▶ **EXERCISE**:
What lines below include the word "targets"? Copy each one.

▶ **DATA PROVIDED**:
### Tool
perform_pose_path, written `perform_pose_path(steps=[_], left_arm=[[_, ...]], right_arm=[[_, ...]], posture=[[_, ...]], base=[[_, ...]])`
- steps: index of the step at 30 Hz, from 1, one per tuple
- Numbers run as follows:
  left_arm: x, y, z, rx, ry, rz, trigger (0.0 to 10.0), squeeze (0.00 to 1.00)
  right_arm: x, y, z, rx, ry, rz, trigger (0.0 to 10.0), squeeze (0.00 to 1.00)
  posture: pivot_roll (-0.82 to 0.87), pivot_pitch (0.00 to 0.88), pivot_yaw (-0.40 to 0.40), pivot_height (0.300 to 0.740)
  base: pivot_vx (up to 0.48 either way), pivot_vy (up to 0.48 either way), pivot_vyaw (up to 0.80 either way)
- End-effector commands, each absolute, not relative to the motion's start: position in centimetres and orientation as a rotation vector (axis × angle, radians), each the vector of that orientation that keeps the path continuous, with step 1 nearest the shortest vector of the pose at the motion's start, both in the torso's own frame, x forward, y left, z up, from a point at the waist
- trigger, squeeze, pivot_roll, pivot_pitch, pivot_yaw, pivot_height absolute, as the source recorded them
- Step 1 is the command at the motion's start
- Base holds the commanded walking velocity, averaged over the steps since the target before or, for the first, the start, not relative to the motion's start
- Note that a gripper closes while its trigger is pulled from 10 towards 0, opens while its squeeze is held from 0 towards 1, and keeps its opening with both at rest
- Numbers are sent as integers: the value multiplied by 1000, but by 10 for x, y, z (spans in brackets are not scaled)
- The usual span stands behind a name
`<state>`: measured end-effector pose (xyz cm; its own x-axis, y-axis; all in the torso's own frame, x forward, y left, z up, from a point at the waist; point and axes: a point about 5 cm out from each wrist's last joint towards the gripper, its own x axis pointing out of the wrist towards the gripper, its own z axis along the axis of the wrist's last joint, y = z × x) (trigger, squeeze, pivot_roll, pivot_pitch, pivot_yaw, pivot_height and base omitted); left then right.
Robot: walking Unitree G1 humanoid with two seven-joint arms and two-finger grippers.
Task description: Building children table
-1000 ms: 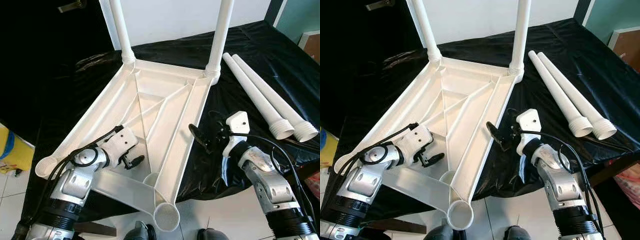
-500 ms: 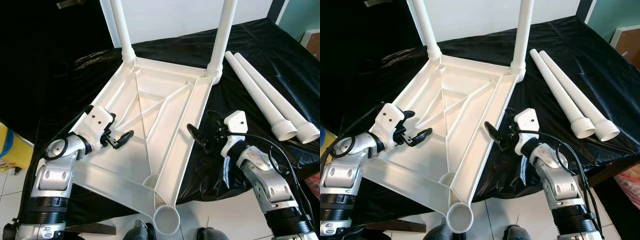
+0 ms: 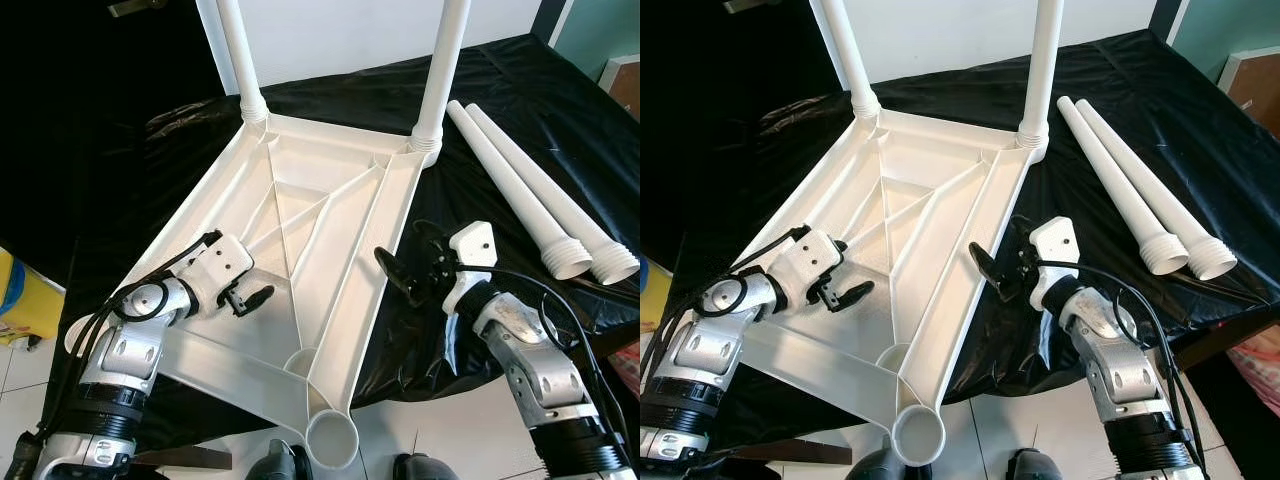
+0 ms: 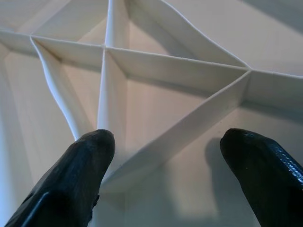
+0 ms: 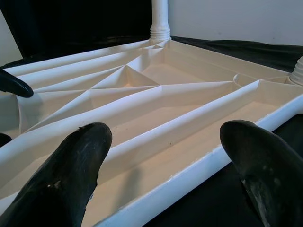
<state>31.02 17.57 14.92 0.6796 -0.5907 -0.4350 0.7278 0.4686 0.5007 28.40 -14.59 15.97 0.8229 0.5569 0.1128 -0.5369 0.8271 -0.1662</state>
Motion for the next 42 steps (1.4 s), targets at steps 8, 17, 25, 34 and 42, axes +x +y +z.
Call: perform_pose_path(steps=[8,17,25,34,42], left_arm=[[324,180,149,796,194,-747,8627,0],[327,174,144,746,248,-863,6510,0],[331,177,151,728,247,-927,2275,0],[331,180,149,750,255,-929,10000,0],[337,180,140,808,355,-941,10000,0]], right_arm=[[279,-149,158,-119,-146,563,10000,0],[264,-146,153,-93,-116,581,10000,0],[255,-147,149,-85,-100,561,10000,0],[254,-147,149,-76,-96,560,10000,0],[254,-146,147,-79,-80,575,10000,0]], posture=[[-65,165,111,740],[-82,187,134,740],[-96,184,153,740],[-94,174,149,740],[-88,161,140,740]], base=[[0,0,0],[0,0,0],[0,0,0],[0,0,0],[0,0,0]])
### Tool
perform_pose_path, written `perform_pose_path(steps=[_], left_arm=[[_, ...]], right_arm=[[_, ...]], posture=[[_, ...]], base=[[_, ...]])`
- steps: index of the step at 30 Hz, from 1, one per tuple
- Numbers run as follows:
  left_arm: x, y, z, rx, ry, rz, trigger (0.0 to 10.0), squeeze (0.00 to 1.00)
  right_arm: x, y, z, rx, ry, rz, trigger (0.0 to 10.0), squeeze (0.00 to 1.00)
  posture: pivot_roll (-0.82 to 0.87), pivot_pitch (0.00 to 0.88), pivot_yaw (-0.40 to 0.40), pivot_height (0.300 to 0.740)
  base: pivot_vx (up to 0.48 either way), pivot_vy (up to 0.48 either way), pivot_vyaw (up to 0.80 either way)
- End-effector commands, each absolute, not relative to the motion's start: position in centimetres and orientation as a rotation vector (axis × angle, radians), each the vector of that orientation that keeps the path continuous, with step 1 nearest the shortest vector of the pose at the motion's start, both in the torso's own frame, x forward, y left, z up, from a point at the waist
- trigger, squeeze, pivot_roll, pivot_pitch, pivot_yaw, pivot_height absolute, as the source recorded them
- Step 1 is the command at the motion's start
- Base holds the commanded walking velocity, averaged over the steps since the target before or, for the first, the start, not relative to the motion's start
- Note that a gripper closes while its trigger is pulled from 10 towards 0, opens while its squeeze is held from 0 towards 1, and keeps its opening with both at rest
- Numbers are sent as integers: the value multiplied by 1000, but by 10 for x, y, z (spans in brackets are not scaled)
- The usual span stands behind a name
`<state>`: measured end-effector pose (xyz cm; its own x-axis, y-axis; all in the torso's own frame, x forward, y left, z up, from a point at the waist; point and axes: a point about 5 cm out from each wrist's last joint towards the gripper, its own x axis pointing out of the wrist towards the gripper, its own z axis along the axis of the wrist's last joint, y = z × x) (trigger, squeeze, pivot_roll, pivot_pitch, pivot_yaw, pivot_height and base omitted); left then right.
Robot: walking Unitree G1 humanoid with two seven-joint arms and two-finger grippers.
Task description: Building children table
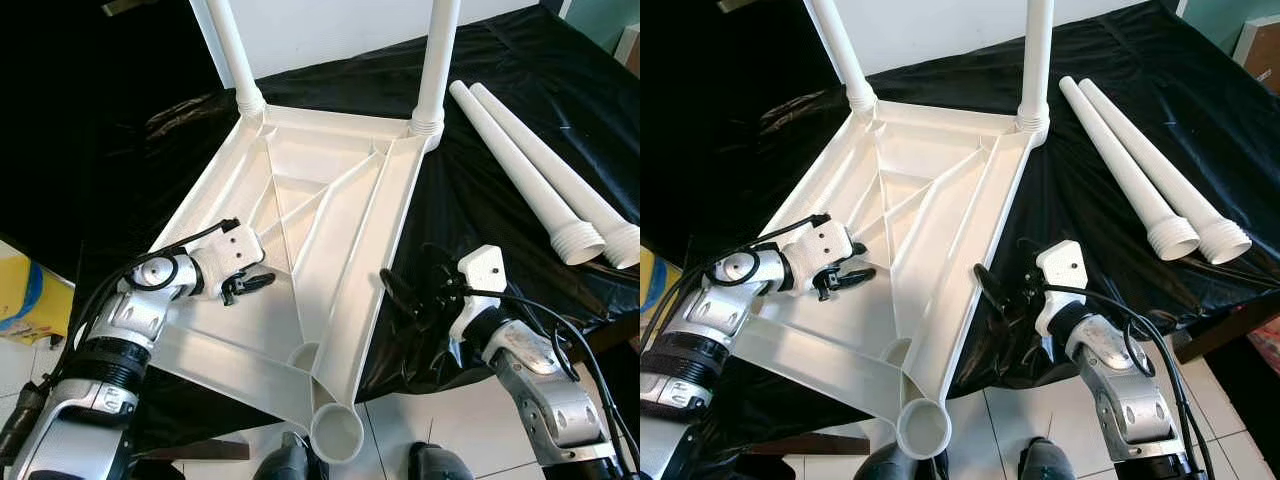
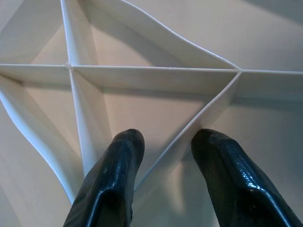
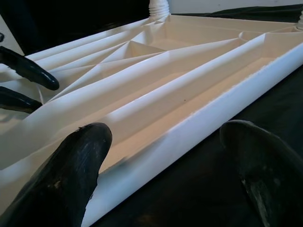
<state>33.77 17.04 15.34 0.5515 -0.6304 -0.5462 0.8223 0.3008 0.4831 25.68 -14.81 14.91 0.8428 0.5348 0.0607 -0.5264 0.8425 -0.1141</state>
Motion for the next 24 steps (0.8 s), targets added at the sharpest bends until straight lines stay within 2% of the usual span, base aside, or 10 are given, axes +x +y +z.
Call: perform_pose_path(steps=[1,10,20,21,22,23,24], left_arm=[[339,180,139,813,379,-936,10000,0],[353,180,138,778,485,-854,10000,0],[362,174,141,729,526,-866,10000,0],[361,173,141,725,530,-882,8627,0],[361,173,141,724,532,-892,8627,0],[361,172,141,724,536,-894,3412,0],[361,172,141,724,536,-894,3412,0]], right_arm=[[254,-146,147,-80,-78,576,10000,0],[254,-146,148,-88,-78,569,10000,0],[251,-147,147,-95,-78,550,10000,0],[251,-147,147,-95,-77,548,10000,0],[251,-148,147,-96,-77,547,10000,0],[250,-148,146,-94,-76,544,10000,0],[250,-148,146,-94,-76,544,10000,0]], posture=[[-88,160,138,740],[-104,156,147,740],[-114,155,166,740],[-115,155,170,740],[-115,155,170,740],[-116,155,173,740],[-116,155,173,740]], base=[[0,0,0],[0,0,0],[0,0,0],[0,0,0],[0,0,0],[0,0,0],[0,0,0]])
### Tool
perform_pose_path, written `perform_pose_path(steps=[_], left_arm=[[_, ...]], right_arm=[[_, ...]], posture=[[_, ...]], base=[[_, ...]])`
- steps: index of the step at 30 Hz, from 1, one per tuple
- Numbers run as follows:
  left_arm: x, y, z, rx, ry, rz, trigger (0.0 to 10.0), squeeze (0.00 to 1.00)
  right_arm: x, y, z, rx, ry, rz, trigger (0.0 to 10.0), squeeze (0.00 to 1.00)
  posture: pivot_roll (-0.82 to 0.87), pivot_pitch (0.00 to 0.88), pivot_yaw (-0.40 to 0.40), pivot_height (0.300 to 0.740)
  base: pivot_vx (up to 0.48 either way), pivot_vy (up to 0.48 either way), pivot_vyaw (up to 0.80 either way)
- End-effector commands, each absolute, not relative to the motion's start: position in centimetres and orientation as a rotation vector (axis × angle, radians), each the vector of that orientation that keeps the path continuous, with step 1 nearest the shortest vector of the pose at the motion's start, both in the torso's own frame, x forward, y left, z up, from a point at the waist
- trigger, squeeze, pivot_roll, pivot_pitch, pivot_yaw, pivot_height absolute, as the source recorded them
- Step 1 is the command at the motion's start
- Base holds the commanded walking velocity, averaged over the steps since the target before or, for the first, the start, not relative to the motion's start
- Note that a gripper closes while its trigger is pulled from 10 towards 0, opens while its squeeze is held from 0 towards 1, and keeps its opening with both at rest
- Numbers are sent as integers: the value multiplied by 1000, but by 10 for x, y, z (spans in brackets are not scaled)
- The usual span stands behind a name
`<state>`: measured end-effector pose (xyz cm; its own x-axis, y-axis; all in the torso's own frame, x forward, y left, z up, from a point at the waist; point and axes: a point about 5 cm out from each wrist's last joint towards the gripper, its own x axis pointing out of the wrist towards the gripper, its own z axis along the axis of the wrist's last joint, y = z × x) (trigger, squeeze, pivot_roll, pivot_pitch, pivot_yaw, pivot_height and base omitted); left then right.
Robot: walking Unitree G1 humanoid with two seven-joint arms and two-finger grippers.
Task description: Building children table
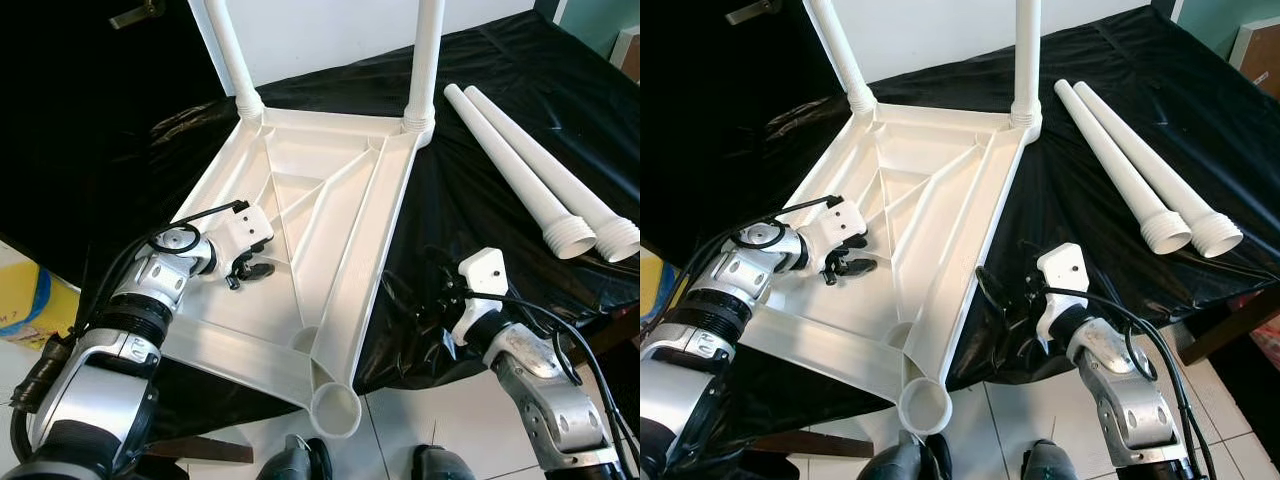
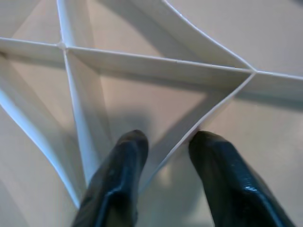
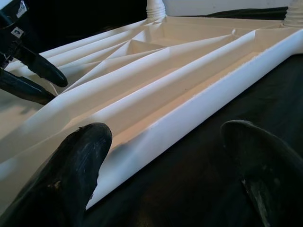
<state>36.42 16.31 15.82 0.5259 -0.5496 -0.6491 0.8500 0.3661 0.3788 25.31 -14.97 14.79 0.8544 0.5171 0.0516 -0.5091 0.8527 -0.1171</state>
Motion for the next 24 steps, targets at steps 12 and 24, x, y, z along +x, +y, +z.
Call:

▶ **RESPONSE BOX**:
Motion for the next 42 steps (1.4 s), targets at steps 8, 17, 25, 34 and 42, axes +x +y +z.
Motion for the next 24 steps (0.8 s), targets added at the sharpest bends until straight lines stay within 2% of the usual span, base aside, or 10 are given, axes +x +y +z.
Motion for the next 24 steps, targets at steps 12 and 24, x, y, z along +x, +y, +z.

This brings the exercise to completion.